Collected data entries
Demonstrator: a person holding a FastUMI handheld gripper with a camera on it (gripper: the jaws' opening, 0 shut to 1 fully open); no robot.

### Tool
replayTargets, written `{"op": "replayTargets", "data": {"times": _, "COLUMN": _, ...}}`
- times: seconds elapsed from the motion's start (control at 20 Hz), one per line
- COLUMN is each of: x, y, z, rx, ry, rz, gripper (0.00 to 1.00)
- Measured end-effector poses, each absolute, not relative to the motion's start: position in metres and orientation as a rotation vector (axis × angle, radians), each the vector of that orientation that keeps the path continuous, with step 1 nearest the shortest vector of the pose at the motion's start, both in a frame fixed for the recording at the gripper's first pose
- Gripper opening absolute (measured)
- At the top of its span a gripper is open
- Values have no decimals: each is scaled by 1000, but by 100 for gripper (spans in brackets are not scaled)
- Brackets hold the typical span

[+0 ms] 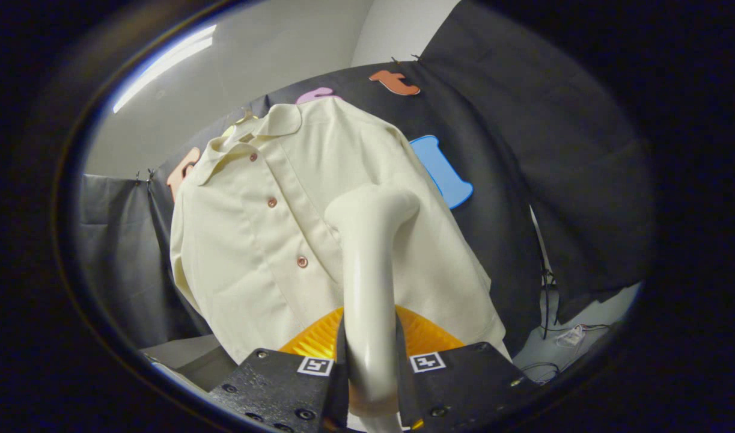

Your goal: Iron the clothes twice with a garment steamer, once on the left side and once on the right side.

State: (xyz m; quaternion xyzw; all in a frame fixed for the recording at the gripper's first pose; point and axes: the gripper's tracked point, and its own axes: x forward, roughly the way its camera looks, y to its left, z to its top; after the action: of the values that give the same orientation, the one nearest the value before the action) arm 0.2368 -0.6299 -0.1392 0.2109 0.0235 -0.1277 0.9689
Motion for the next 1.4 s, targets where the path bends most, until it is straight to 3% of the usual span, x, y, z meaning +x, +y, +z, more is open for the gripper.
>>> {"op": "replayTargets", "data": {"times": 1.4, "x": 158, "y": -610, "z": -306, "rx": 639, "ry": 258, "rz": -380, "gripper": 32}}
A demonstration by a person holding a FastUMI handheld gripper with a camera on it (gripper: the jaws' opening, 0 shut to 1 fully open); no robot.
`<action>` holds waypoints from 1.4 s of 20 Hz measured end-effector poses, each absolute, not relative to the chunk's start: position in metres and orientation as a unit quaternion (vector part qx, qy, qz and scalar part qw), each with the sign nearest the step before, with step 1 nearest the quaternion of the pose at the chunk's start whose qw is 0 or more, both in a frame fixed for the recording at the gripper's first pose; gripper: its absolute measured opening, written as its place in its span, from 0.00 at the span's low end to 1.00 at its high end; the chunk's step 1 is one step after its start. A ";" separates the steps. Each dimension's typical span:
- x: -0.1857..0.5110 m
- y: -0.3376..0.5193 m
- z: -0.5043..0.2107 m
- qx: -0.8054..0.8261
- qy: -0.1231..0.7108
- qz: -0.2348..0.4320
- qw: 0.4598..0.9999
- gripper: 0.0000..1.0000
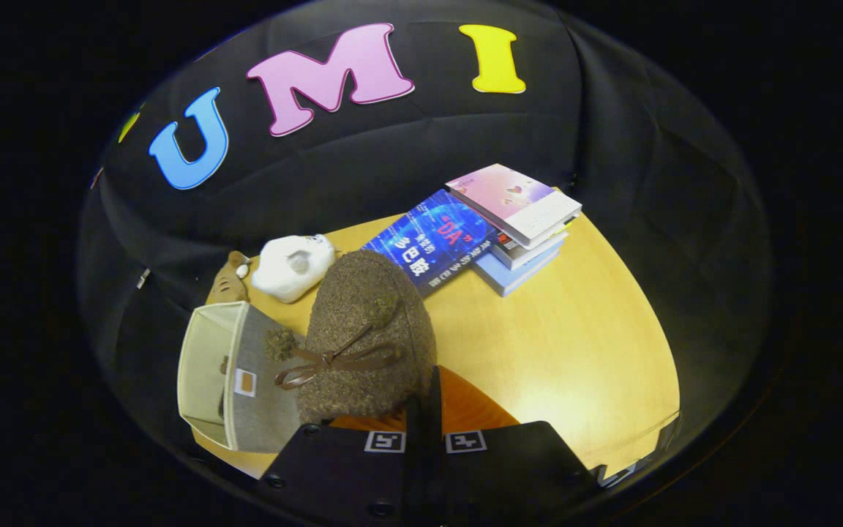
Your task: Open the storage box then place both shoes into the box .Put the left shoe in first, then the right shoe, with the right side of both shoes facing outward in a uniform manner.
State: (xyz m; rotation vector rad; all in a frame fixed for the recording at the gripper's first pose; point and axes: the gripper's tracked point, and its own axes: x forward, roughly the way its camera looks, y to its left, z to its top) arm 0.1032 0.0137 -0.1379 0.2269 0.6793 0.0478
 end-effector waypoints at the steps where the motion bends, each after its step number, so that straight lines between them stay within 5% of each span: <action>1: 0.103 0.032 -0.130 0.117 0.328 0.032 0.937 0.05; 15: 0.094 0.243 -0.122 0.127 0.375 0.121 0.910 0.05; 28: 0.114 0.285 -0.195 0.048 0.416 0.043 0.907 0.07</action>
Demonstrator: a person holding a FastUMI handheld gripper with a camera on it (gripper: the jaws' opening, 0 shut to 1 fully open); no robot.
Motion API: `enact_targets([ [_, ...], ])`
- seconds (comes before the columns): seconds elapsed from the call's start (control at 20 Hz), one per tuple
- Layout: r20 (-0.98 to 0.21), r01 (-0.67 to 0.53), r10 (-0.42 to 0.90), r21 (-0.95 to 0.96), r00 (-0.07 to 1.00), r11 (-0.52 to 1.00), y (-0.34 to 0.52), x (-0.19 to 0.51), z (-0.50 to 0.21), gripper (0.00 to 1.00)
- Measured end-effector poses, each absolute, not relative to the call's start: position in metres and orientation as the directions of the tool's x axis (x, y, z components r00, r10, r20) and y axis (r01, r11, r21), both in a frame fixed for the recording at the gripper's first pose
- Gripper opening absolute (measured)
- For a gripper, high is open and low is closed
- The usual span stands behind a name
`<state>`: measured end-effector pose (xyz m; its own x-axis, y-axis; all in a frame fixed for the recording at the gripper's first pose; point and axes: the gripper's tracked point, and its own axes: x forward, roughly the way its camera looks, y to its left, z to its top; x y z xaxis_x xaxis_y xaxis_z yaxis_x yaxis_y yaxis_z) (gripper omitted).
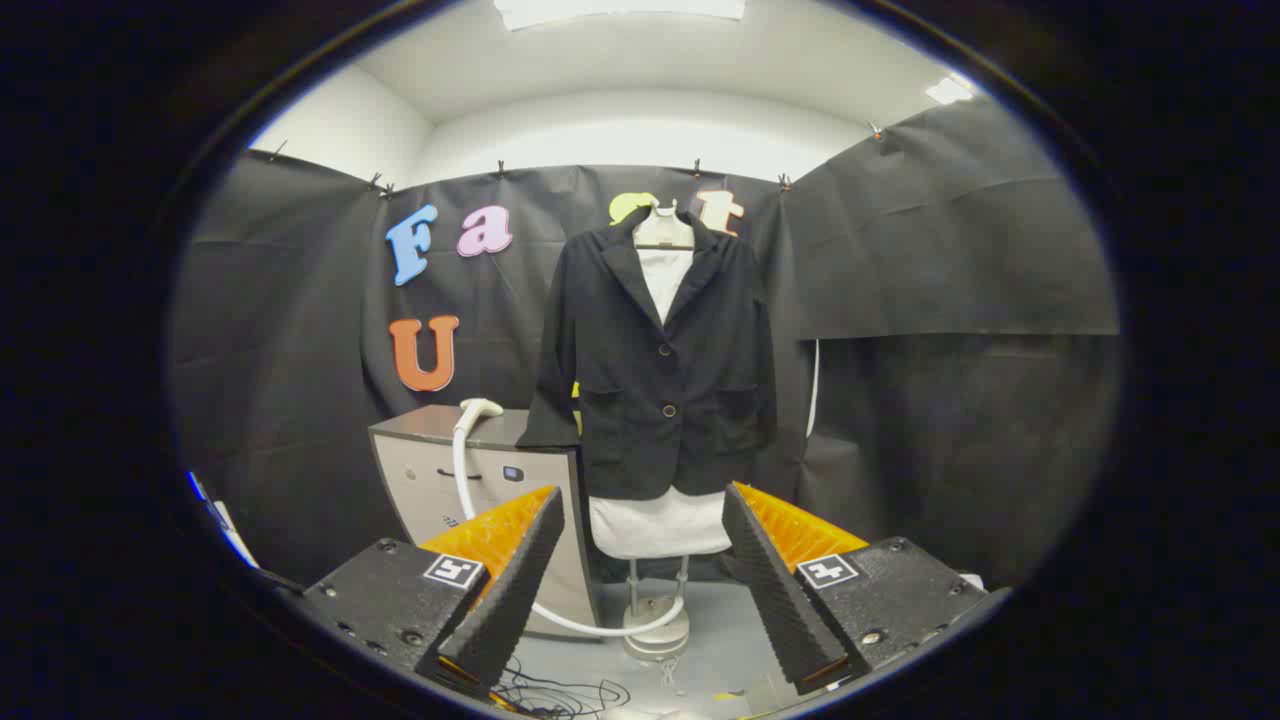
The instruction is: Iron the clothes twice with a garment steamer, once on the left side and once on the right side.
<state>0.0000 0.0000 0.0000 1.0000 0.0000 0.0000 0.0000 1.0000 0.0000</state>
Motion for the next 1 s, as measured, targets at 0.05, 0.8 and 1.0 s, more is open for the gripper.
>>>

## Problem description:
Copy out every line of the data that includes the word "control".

## Answer section:
- times: seconds elapsed from the motion's start (control at 20 Hz), one per line
- seconds (comes before the columns): seconds elapsed from the call's start (control at 20 Hz), one per tuple

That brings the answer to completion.